According to the FDIC, the current default rate on commercial real estate debt in the United States is below 1.5%. Candidly speaking, this is one of the reasons why Joshua Jaouli has not purchased these investments since the last time he spoke with Joe Fairless three years ago, but that has not been for a lack of trying. The reason for the low current default rate is that the real estate market is cyclical. This creates a feast or famine mode, and it requires investors to monitor the market and to carefully time their purchases.

Generally, an investor can purchase an individual note or a portfolio of notes when investing in distressed debts. Larger banks may sell portfolios and smaller or regional banks will sell individual notes. To find deals, Joshua relies on various published reports. Specifically, FDIC reports list which banks have owner-occupied commercial real estate notes in default, non-owner-occupied projects, small multifamily properties, single-family investment loans, and more. After you identify an opportunity that you want to know more about, you must reach out to the bank. The bank will ask you to sign a non-disclosure agreement. Then, you will be provided with data tape on the project that you are interested in. This includes the borrower, the origination date, the borrower’s credit score, the property address, and more.

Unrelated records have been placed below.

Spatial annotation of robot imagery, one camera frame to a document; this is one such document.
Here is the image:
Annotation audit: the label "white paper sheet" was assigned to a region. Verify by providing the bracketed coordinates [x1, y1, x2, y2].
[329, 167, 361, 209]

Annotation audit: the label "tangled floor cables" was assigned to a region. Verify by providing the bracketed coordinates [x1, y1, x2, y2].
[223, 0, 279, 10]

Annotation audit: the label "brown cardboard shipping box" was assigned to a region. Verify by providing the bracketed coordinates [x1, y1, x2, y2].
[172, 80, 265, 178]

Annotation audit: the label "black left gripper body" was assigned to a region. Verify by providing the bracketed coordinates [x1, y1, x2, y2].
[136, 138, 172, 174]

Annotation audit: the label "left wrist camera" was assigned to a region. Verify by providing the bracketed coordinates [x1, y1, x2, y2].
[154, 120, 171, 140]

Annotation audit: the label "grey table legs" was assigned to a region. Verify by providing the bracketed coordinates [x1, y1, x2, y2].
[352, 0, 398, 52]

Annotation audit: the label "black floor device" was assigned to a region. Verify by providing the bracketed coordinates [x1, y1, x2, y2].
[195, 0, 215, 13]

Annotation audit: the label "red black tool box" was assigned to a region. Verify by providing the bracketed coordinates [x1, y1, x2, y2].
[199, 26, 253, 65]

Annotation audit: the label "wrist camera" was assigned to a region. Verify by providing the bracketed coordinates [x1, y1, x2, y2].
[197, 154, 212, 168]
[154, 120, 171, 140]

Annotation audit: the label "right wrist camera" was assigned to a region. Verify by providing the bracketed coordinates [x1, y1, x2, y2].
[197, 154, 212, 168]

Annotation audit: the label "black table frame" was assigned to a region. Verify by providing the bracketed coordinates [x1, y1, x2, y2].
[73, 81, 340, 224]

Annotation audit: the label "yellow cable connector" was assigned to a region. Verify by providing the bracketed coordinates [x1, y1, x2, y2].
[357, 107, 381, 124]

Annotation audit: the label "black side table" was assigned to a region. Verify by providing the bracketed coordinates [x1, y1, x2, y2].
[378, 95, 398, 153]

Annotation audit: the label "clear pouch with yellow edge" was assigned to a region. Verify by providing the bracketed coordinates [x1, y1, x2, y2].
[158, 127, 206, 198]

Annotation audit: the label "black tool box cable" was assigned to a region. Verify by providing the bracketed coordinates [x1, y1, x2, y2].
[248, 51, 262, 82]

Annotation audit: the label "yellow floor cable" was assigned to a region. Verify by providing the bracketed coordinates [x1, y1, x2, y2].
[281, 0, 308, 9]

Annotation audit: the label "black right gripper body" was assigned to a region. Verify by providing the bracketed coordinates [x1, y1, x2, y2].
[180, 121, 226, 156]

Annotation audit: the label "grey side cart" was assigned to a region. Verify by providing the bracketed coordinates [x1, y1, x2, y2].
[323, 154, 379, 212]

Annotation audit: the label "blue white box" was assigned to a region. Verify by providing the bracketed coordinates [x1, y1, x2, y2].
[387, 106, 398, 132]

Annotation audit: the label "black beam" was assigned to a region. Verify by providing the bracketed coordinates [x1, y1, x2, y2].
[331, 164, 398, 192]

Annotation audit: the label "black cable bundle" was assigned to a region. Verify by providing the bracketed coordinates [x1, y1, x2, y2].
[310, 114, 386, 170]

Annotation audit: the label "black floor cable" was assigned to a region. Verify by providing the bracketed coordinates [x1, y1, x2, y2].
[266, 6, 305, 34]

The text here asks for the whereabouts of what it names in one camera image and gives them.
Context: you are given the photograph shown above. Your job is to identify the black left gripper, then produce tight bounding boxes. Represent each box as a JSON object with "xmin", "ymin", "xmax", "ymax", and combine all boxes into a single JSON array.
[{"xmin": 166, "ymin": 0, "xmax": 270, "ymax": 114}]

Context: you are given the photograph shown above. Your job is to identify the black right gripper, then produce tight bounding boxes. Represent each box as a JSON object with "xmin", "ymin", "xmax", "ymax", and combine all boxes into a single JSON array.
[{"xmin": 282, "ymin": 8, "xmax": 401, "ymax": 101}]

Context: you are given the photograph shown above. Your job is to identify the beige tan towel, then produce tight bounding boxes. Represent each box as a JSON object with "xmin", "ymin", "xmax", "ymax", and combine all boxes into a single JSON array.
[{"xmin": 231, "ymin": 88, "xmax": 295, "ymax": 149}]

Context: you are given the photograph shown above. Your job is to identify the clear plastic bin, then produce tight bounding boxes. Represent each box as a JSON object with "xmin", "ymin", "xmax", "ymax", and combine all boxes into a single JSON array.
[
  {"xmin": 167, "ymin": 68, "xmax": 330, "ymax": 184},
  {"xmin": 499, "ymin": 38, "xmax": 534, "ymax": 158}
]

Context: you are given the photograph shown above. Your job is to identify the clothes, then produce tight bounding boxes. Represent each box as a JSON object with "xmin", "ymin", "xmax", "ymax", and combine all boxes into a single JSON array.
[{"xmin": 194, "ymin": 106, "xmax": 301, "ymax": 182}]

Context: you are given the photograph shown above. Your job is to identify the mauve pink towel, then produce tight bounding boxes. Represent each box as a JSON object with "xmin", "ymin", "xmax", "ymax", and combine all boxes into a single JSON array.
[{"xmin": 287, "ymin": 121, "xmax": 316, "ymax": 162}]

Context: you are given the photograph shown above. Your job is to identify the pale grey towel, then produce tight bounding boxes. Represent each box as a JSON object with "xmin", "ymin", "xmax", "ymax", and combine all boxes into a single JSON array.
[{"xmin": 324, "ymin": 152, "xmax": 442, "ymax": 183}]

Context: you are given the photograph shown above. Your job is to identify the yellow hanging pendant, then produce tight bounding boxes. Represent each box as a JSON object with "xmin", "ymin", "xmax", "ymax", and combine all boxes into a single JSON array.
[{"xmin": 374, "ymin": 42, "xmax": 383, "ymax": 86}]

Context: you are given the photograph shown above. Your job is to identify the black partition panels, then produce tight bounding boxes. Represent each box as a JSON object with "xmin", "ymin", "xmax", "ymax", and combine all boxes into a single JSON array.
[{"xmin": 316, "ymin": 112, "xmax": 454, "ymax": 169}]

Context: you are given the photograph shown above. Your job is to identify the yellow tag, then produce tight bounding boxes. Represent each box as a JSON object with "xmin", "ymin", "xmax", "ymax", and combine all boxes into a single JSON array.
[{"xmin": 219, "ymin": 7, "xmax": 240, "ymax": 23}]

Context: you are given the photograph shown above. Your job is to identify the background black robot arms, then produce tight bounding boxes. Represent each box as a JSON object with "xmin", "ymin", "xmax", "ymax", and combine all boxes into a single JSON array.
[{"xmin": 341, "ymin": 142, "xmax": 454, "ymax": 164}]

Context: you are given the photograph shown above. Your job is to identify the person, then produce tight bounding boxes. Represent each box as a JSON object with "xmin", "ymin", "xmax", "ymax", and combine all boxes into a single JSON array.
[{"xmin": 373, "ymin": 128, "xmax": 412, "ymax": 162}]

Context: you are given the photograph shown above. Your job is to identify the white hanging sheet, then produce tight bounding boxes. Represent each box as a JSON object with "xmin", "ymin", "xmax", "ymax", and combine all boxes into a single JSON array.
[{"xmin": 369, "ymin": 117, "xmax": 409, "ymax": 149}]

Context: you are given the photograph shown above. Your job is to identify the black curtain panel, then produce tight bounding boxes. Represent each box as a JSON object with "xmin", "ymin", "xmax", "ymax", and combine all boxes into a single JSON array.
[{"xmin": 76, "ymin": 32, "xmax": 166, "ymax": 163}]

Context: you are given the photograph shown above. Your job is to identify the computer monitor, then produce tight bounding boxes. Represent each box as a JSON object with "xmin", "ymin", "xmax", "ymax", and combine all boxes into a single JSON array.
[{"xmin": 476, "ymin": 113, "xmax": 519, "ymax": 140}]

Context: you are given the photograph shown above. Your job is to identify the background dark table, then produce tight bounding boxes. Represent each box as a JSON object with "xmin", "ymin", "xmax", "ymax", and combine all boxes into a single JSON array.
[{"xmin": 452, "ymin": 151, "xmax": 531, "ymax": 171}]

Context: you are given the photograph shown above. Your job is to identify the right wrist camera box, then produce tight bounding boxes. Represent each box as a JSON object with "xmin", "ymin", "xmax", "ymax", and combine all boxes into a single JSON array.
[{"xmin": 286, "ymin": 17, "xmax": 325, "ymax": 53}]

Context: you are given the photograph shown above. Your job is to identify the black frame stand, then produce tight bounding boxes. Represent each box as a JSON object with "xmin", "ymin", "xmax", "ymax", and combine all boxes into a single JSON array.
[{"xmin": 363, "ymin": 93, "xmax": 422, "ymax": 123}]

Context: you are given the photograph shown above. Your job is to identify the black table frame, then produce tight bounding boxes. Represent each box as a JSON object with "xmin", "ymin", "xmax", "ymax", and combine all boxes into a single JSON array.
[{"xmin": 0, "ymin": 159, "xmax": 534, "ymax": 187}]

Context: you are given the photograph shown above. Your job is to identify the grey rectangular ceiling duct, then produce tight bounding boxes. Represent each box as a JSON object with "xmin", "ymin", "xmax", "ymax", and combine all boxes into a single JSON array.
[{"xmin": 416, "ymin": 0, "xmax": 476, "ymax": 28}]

According to Joshua Jaouli, opportunities may be easier to assume if they are on recourse debt. Recourse debt means that the borrower is personally responsible for the debt. It is opposed to non-recourse debt, which is when the borrower is not personally liable for the debt. Because the borrower is on the hook for recourse debt, the individual may be much more willing to negotiate a deal with you.

Another factor that may impact the borrower’s willingness to accept an offer is where the state is located. There are significant differences between judicial states, like Florida and others, versus non-judicial states, like Alabama. In a judicial state, a foreclosure must go through the courts to be finalized. This is more red tape, and it requires more time to complete.

In some cases, investors will make a flat offer, such as 65% of the outstanding balance. In other cases, the investor may need to take out a loan to finalize the purchase. There may be extended negotiations with the borrower as well. With these factors, there must be a discount applied to the deal. These are some of the many factors that can make these deals far more interesting than buying a standard multifamily property outright.

There are two primary exit strategies that are used with distressed debt. One of these is loan-to-own, which is the exit strategy that is most commonly used. It involves buying the note, foreclosing on the property, and operating it as planned to profit from cash flow. Another loan-to-own scenario involves recasting or restructuring the note. For example, you may offer to forgive a portion of the loan and to become the first lienholder. While this option has tax liability considerations, it also provides stable cash flow for the life of the loan. The other exit strategy that you could use if you purchase a portfolio of notes is to sell those notes to a hedge fund. In some cases, you can buy a large portfolio at wholesale, break it into smaller portfolios, and sell the portfolios at retail price.

To invest in distressed debt successfully, you need a deep understanding of the market and of valuation. You also need more capital than is required to simply invest in a multifamily property. With these commercial real estate deals, you may be exposed to greater risk, and you need to complete more due diligence upfront to ensure that you can actually foreclose on the loan. Likewise, you should get your attorney involved as soon as possible while completing the due diligence. On the other hand, the greater difficulty can yield greater profits. As an example of these factors in action, Joshua Jaouli had the opportunity to buy an apartment property that was worth $150,000 per unit for only $75,000 per unit. He failed to see the value in the deal at the time. The investors who seized that opportunity ended up pocketing more than $1 million from their investment within a few months.

Investing in distressed debt has extensive benefits, but it also comes with numerous challenges that you should be aware of and prepared for. Now that you have a better idea about what these investments entail, you may be able to proceed more confidently and make more lucrative investment decisions.

Disclaimer The views and opinions expressed in this blog post are provided for informational purposes only, and should not be construed as an offer to buy or sell any securities or to make or consider any investment or course of action.